• EXERCISE REQUIREMENTS:
Look below for the line containing "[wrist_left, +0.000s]" and the line containing "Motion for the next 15", then set down both and every line between them exactly, without pictures.

• RECORDS SHOWN:
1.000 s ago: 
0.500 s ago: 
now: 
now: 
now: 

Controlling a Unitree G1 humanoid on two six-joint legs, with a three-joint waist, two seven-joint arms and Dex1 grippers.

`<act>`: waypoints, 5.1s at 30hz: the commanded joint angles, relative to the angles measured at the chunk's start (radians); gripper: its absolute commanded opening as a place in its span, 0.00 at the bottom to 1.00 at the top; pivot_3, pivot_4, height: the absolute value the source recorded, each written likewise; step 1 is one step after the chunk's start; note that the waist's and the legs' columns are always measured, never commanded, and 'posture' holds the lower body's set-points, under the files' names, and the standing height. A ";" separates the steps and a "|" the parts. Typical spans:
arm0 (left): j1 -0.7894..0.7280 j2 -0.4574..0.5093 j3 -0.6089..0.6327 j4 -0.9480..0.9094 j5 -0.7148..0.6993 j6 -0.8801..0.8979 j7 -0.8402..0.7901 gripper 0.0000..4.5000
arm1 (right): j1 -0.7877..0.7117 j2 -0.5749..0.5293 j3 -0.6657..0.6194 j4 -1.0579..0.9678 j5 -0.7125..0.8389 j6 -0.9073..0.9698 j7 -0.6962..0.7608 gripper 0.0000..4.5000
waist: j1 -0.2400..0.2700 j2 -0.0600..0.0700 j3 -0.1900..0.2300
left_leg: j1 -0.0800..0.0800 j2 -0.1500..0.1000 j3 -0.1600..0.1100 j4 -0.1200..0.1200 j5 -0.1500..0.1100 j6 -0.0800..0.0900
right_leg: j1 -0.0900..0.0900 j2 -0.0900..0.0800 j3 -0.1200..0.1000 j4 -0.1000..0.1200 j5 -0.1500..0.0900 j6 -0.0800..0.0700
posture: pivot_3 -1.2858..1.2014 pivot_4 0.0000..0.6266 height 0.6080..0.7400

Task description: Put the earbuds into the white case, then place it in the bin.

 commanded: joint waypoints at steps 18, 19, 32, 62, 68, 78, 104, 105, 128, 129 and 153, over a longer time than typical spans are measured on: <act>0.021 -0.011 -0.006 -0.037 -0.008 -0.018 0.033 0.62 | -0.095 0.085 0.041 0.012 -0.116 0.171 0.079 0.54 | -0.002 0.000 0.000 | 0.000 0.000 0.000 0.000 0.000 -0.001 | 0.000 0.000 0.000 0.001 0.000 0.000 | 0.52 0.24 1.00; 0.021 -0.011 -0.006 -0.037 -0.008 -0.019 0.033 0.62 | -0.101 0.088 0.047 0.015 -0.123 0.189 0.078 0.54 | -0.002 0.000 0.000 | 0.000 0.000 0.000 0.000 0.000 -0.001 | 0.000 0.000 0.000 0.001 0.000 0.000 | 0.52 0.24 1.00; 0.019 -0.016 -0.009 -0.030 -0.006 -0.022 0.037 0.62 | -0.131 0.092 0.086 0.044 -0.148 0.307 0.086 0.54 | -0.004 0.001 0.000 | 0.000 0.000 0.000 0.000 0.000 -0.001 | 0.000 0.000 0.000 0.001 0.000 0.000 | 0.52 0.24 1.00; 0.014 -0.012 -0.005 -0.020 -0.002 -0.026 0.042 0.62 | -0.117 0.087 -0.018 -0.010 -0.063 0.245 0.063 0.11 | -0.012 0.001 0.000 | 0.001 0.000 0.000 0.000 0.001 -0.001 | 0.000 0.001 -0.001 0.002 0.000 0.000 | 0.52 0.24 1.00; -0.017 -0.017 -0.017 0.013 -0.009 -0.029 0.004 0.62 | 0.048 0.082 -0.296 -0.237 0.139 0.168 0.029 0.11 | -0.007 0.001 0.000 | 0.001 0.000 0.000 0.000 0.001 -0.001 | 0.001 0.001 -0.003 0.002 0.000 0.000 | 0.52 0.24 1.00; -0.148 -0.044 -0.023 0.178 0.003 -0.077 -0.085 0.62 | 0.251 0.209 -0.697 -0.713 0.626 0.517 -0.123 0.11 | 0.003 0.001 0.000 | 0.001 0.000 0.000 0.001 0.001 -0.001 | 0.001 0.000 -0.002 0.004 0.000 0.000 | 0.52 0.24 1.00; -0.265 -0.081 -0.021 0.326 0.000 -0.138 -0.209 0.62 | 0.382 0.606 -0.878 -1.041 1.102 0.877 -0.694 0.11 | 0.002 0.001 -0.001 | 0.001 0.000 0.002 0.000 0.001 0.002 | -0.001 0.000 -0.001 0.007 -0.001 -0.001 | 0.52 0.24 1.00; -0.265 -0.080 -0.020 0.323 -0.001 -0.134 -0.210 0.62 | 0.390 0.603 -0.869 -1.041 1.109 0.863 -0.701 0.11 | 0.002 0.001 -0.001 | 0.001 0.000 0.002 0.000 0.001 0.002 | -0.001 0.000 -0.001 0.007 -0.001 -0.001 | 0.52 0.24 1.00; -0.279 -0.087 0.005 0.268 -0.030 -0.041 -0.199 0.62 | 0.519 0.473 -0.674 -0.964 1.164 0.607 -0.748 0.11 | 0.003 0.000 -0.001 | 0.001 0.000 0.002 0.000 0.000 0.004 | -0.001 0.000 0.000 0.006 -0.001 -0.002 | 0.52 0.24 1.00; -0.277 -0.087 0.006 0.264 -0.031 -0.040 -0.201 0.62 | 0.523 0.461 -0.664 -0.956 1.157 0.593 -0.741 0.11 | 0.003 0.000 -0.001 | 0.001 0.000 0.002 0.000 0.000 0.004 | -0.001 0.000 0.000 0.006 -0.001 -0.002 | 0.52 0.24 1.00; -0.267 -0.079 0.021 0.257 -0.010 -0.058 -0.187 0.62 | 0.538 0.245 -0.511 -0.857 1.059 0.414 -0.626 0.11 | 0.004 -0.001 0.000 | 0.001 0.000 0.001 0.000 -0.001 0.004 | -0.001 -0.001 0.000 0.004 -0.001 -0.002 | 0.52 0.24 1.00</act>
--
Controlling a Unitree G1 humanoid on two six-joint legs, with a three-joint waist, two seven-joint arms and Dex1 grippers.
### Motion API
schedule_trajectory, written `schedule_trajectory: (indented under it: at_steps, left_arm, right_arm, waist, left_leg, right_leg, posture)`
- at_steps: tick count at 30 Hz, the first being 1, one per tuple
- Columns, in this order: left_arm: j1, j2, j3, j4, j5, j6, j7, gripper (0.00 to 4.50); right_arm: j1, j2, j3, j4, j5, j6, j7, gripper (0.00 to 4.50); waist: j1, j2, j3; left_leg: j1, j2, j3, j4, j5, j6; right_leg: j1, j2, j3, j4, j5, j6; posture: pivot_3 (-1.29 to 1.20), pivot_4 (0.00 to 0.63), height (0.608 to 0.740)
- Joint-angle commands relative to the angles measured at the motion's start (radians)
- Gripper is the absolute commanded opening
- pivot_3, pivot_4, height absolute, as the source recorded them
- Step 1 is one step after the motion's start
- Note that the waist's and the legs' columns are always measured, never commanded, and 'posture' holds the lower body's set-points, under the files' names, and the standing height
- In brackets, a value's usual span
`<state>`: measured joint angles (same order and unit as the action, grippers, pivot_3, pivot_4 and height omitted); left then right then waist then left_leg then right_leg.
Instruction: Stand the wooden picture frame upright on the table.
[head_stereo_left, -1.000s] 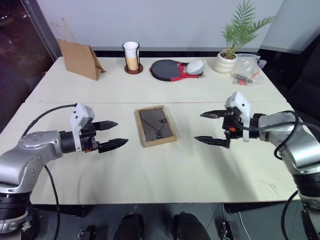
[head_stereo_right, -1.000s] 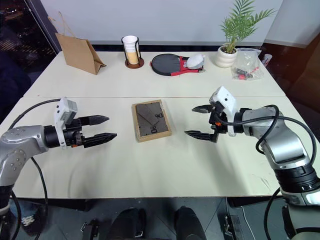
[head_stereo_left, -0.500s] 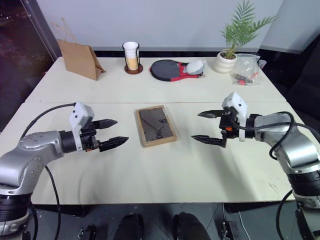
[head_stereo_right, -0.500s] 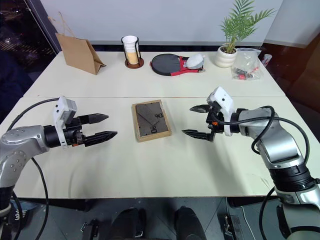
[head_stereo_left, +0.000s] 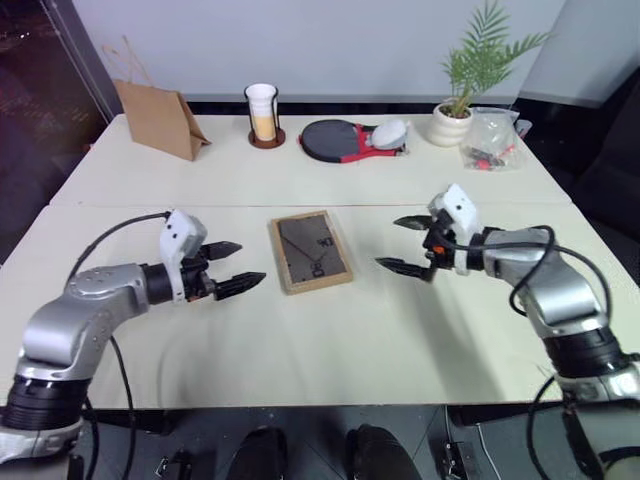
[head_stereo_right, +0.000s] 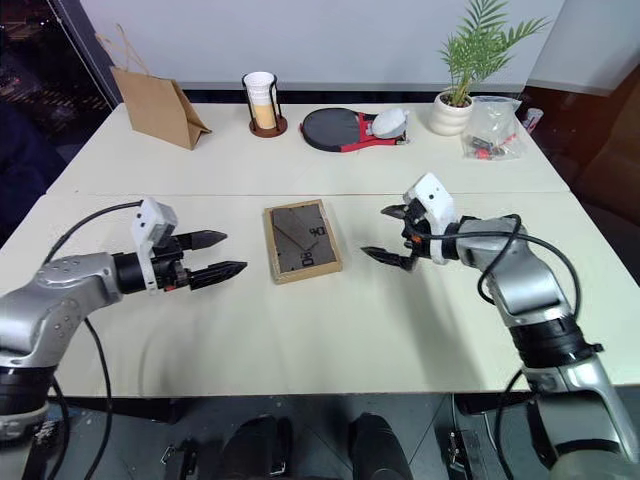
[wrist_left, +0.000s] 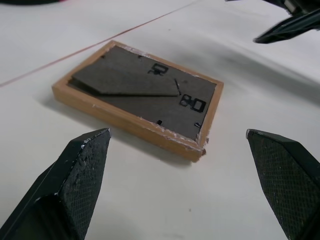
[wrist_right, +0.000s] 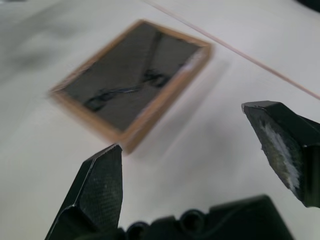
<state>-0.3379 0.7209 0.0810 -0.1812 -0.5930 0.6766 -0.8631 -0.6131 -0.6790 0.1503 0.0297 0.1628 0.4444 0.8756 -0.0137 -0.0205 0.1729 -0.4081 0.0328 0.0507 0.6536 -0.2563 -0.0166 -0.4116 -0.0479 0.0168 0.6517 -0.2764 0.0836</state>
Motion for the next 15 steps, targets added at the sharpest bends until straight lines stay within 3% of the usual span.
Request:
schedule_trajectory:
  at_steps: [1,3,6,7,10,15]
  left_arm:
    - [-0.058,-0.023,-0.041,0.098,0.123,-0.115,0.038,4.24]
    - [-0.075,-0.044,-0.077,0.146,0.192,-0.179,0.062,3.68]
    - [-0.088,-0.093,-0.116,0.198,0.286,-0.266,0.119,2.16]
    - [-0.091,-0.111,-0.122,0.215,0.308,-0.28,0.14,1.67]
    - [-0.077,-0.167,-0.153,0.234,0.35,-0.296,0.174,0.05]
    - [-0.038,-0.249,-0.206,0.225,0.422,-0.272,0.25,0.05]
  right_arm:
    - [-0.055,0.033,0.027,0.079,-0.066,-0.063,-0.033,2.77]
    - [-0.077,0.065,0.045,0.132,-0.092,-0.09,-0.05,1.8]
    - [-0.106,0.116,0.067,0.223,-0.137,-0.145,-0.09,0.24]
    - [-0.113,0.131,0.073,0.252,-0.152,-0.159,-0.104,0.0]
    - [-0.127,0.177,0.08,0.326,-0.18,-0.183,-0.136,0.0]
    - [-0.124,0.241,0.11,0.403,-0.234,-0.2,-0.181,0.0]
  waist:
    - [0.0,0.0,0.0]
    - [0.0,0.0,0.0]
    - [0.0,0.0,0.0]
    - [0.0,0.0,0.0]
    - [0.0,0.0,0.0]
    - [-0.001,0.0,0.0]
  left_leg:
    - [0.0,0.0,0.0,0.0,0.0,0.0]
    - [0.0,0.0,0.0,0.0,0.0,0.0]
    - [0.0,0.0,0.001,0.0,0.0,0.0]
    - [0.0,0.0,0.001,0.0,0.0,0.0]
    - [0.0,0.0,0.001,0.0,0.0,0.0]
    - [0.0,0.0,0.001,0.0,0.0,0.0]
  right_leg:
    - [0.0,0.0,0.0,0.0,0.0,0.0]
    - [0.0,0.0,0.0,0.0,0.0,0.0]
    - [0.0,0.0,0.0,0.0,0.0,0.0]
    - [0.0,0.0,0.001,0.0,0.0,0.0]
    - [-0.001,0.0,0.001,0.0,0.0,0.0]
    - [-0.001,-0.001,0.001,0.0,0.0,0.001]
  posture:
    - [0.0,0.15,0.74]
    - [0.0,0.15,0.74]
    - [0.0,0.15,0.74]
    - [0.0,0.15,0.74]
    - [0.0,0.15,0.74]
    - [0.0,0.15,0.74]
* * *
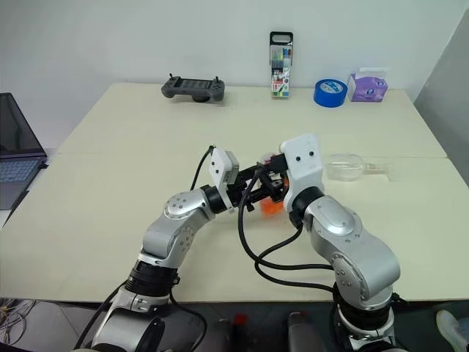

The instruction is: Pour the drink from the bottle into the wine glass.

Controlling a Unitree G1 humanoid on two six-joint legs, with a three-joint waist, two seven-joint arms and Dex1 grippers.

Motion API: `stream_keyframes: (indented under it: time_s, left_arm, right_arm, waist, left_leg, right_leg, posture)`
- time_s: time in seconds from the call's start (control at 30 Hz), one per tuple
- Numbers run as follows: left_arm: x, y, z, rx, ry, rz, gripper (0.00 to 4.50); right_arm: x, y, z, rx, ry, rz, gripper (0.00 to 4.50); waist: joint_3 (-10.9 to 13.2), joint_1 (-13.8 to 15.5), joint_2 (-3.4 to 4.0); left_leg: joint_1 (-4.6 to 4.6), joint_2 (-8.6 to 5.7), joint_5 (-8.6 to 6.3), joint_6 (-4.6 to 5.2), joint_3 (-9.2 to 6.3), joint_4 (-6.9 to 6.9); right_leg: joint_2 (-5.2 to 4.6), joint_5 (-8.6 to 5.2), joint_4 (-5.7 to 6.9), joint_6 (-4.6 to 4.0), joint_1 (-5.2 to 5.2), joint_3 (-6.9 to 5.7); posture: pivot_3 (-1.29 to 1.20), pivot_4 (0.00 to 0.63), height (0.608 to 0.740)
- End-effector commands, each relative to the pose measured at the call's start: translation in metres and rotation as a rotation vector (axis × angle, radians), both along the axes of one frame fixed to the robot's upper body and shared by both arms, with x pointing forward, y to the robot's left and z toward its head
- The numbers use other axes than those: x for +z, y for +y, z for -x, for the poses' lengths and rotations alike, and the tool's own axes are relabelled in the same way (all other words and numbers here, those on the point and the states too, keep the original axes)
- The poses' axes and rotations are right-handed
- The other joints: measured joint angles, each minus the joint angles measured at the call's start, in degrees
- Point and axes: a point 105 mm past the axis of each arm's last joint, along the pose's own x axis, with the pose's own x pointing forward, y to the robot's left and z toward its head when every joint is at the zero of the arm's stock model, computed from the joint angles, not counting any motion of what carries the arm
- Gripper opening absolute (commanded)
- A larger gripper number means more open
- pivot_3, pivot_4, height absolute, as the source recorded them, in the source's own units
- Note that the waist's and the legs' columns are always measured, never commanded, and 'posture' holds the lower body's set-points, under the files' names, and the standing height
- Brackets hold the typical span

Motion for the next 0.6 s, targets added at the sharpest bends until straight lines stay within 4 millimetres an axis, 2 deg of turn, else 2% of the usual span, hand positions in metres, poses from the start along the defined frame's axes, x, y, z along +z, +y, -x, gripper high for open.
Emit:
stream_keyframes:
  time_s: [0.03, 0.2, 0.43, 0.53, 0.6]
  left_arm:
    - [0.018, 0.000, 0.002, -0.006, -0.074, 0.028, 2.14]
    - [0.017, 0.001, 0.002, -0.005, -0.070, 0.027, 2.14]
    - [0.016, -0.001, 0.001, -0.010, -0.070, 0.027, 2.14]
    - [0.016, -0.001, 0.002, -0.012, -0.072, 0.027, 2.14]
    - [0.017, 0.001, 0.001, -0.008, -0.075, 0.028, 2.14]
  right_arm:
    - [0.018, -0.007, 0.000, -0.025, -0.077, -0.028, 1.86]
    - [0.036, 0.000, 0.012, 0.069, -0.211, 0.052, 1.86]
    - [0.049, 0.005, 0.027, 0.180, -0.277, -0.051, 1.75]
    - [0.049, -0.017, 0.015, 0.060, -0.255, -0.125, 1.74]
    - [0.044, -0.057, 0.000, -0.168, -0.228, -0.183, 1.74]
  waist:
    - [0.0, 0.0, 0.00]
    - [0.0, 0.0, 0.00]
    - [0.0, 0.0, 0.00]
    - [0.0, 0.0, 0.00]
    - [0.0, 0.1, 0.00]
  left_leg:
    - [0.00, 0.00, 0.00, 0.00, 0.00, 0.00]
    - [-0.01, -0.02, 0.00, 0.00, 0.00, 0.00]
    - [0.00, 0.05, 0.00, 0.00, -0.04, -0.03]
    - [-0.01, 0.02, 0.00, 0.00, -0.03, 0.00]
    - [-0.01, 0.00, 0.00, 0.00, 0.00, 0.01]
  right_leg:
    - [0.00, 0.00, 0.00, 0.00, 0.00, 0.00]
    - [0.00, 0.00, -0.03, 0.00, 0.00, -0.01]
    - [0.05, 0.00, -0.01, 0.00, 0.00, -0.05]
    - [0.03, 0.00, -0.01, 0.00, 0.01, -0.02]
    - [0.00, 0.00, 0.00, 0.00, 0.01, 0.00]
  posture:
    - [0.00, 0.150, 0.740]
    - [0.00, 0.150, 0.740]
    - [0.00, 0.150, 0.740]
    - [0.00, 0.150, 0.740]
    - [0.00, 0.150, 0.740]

• ANSWER AREA:
[wrist_left, +0.000s] 
[wrist_right, +0.000s] 
<state>-0.3379 0.7209 0.0810 -0.1812 -0.5930 0.6766 -0.8631 -0.6131 -0.6790 0.1503 0.0297 0.1628 0.4444 0.8756 -0.0137 -0.0205 0.1729 -0.4081 0.0328 0.0507 0.6536 -0.2563 -0.0166 -0.4116 -0.0479 0.0168 0.6517 -0.2764 0.0836</state>
Motion for the next 15 steps, targets added at the sharpest bends until straight lines stay within 3% of the usual span.

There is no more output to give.